In honor of Father’s Day yesterday, let’s discuss the topic of fathers in fiction. In order to portray them correctly in our writing worlds, we need to first understand their influence in the real one.
I know this can be a touchy subject when fathers aren’t always the greatest. While I love and respect mine very much, there are too many people who did not receive that blessing growing up. And I’ve seen the effects that has on them.
It can be downright heartbreaking considering how fathers have such an enormous impact on our lives. When someone has a good father, it immensely effects their self-esteem for the better…
And when someone has a bad father, it immensely effects their self-esteem for the worse. As such, they’re more prone to:
Allow negative psychological and philosophical influences into their lives (i.e., people who will push them toward unhealthy mindsets)
Take unhealthy physical risks just to gain someone else’s approval, even if it’s flat-out illegal
Rely on long-term and financially costly trips to psychologists, psychiatrists and counselors due to depression.

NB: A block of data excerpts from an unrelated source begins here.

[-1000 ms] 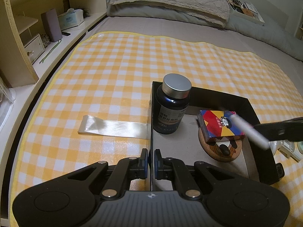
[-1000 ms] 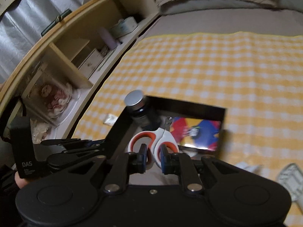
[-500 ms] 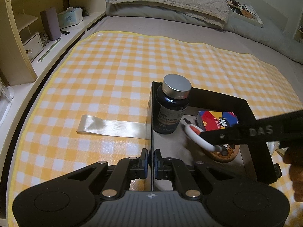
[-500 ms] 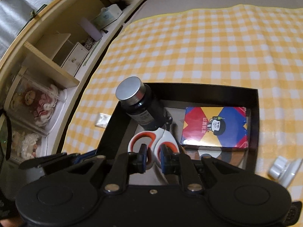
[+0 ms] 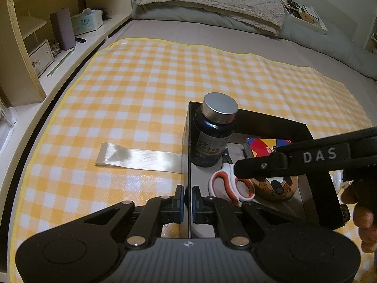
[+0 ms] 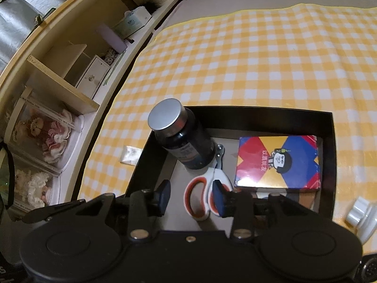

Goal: Organize rigid objects
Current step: 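Carry the scissors into the black box and open the right tool, then move the right tool to the grey plastic holder and grasp its stem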

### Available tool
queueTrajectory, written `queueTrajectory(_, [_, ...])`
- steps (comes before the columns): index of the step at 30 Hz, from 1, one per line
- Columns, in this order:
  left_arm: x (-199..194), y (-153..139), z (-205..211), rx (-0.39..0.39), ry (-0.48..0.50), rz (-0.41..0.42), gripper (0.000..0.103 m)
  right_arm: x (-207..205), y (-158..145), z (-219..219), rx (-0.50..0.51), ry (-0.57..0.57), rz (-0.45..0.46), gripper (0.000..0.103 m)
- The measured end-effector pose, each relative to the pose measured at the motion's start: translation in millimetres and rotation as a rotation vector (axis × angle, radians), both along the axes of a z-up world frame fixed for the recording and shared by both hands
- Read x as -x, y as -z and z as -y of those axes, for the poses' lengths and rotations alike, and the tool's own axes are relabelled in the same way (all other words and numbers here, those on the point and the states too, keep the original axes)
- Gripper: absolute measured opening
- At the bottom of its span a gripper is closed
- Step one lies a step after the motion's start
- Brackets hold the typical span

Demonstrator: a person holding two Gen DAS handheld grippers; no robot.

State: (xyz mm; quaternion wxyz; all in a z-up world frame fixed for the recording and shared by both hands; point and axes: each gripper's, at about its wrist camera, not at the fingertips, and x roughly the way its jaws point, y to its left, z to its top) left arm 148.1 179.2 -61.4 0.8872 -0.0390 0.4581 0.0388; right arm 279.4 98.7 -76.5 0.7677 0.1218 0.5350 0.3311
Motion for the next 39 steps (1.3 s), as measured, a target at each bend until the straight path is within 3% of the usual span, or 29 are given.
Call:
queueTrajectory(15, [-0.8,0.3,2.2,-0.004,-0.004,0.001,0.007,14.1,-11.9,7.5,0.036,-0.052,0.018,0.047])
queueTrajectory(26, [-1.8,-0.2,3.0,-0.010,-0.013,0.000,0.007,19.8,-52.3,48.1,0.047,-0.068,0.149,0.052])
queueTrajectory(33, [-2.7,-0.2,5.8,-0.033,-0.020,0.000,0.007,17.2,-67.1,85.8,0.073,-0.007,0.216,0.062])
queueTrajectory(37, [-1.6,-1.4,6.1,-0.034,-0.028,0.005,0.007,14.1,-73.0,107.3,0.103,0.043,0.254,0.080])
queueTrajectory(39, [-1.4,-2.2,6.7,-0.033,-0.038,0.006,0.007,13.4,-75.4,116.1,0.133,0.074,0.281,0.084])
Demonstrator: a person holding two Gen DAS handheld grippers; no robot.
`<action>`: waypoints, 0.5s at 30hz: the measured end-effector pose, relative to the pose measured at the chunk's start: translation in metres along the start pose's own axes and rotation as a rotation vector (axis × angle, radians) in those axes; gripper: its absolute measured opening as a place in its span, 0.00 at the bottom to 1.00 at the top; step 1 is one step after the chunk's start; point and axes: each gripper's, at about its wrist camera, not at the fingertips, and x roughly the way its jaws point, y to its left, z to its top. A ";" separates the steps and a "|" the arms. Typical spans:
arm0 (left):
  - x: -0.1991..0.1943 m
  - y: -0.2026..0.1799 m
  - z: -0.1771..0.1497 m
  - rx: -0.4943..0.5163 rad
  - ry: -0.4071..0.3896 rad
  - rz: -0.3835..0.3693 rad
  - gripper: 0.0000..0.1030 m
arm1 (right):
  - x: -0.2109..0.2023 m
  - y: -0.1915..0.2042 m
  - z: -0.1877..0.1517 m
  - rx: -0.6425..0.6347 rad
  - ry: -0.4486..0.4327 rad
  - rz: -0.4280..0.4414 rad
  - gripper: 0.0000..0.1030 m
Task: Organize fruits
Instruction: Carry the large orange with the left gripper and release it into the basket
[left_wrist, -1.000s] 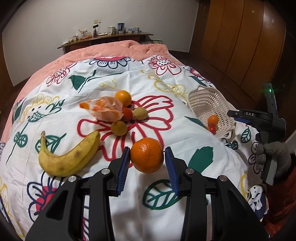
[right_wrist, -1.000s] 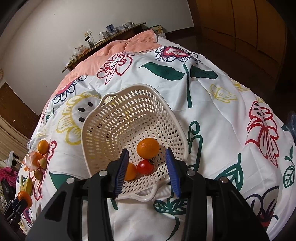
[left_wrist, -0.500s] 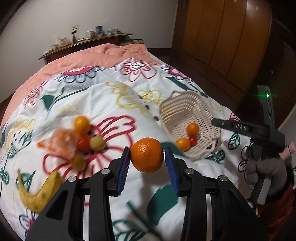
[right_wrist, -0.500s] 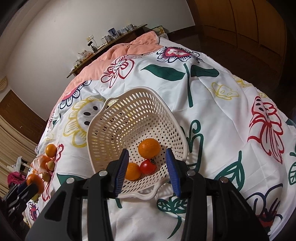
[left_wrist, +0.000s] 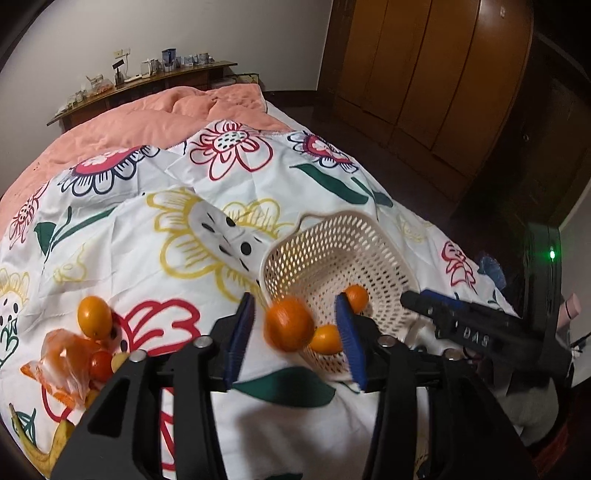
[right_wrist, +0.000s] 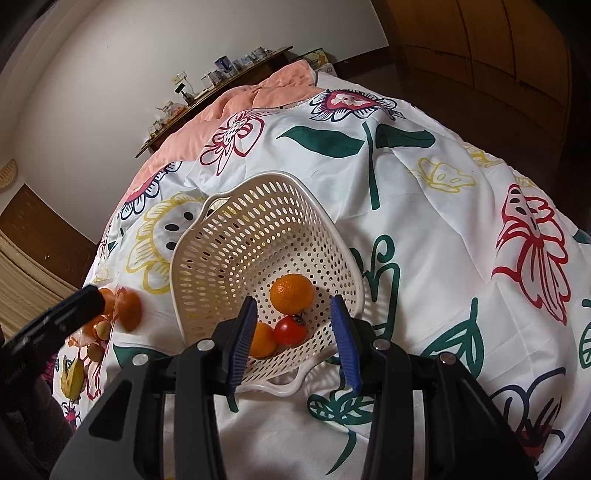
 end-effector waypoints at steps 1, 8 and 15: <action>-0.001 0.001 0.001 -0.002 -0.008 0.003 0.54 | 0.001 0.000 0.000 0.000 0.002 0.002 0.41; -0.001 0.014 -0.001 -0.038 -0.003 0.027 0.57 | 0.001 0.003 -0.001 -0.002 0.001 0.004 0.41; -0.007 0.019 -0.004 -0.057 -0.008 0.036 0.75 | 0.000 0.010 -0.002 -0.014 0.002 0.009 0.41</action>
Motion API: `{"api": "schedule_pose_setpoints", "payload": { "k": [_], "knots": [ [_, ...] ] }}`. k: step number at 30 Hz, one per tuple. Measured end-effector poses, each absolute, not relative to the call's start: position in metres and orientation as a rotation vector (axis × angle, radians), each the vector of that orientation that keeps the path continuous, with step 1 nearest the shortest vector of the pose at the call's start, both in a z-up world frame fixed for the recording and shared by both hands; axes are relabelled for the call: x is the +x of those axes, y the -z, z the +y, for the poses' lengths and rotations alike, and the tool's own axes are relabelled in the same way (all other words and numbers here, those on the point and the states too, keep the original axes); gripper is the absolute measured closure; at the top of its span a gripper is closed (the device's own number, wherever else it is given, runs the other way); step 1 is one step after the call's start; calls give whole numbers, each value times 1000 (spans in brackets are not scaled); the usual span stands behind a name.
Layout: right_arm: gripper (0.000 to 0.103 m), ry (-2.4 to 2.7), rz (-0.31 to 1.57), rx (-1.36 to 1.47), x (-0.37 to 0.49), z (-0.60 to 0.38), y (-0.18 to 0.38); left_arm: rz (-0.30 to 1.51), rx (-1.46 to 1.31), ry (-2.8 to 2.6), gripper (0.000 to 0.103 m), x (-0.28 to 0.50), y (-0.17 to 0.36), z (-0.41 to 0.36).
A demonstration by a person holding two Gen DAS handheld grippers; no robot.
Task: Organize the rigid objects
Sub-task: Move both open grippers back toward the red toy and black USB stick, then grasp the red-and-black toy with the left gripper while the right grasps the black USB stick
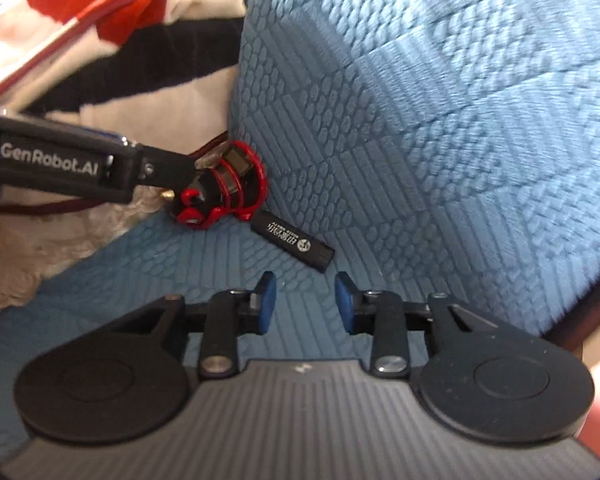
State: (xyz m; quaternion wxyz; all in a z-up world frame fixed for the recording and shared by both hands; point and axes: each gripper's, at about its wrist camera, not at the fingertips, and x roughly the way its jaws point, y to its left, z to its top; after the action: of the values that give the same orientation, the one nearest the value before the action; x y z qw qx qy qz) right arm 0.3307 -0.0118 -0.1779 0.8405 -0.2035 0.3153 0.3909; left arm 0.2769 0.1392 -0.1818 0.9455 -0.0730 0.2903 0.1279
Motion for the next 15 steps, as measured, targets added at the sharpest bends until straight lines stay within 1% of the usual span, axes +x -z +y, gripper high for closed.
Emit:
{"api": "schedule_pose_setpoints", "payload": {
  "k": [10,15],
  "knots": [
    [68,-918,626,-567,368,16,213,735,28,-226,19,322,214,130],
    [68,-961,647,-578,391,21,225,792,203,-230,18,334,229,118]
  ]
}}
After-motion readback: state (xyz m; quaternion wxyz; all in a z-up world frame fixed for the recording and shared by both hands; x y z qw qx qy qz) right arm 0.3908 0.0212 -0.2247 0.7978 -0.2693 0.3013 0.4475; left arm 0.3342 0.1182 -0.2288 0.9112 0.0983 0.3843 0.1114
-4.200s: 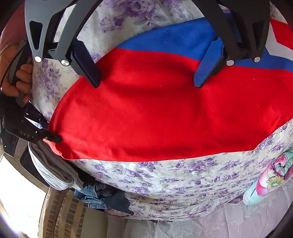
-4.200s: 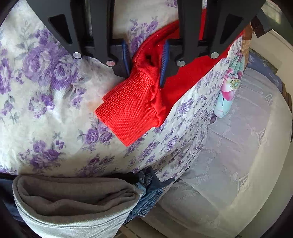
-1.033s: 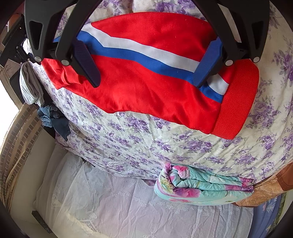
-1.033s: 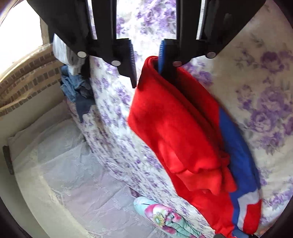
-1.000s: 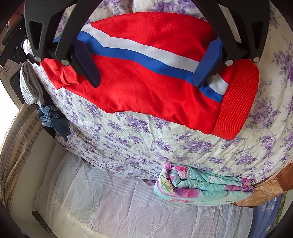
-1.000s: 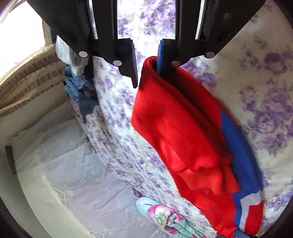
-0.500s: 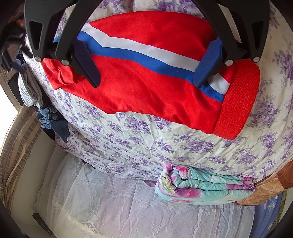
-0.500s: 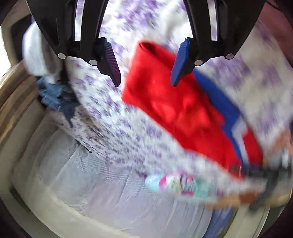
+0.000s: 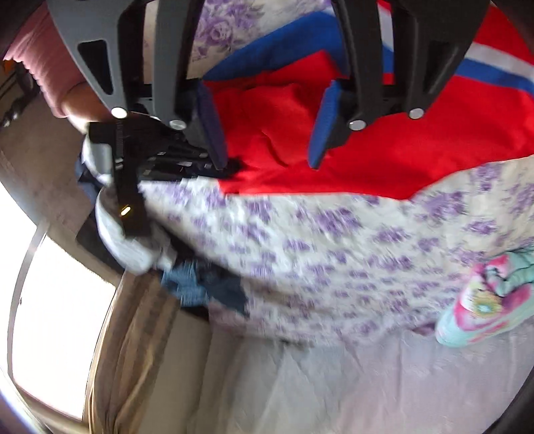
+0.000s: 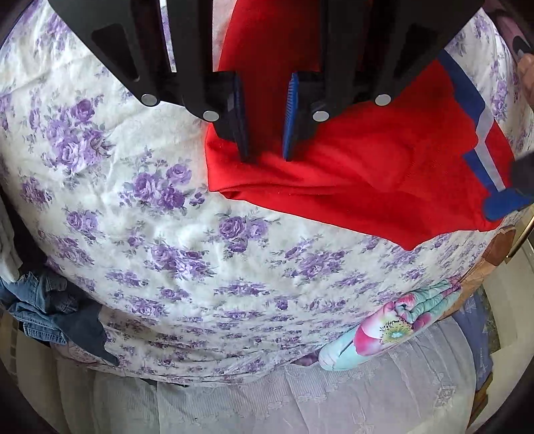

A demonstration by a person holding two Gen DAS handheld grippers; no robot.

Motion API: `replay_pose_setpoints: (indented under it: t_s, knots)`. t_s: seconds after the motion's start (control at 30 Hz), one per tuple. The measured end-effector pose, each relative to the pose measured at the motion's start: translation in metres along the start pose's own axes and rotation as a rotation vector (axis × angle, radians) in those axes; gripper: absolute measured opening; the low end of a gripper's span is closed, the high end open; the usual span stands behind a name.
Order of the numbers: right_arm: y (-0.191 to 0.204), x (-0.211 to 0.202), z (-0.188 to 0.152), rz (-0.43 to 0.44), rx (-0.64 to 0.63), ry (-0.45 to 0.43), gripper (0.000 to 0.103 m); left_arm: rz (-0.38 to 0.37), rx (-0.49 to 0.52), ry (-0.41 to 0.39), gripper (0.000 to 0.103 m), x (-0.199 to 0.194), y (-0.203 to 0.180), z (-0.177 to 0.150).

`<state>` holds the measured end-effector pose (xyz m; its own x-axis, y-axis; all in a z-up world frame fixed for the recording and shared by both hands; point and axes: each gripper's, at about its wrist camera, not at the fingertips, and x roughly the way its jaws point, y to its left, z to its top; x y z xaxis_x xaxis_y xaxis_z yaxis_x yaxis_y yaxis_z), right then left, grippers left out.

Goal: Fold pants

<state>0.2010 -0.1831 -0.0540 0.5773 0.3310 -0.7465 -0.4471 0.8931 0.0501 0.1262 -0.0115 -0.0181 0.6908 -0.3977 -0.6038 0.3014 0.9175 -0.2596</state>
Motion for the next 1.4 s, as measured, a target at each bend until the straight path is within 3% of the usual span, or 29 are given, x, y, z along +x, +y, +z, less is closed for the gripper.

Don’t just take my word for it though. After all, I’m just a writer, not a psychologist, psychiatrist or counselor myself. So here’s what the experts have to say on the matter, starting with Stephen F. Duncan, Ph.D., a Michigan State University professor, and family and human development specialist.
In his employer’s Montguide publication, he wrote how:
Father involvement makes a real difference. Whether the outcome is intellectual development, sex-role development, or psychological development, most kids do better when their relationship with Dad is close and warm, whether Dad lives with them or not… During the first weeks in a baby’s life, when moms are usually at home, dads become the child’s “most significant other.” It is through the father that the baby first learns about comings and goings, transitions, separations and non-mother nurturing.
And let’s face it: having a truly loving and personally invested non-mothering influence in our lives is exceptionally important when the rest of the world isn’t going to mother us. So, essentially, a father enables us to best deal with the real world.
As quoted in The Atlantic, Yale University’s Kyle Pruett agrees, saying that “fathers don’t mother.” That’s not to discount the importance of a loving mother, of course; it’s just to say that we need more than just mothering to become stable, happy and healthy adults.
In fact, The Atlantic discusses four different types of areas where fathers play significant and important roles in their children, including teaching them the power of play:
“In infants and toddlers, fathers' hallmark style of interaction is physical play that is characterized by arousal, excitement, and unpredictability,” writes psychologist Ross Parke, who has conducted dozens of studies on fatherhood, including a study of 390 families that asked mothers and fathers to describe in detail how they played with their children. By contrast, mothers are “more modulated and less arousing” in their approach to play.
From a Saturday morning spent roughhousing with a four-year-old son to a weekday afternoon spent coaching middle-school football, fathers typically spend more of their time engaged in vigorous play than do mothers, and play a uniquely physical role in teaching their sons and daughters how to handle their bodies and their emotions on and off the field. Psychologist John Snarey put it this way in his book, How Fathers Care for the Next Generation: "children who roughhouse with their fathers... quickly learn that biting, kicking, and other forms of physical violence are not acceptable."
All good things to learn, right?
There are also distinctive ways that fathers encourage healthy amounts of risk, offer a sense of physical security growing up and maintain healthy boundaries through appropriate levels of discipline.
So if you need to know how to write about fathers in a realistic fashion, make sure to take all of that into consideration while you do. And even though it’s no longer Father’s Day, if you had a good father, make sure to let him know how appreciated he is.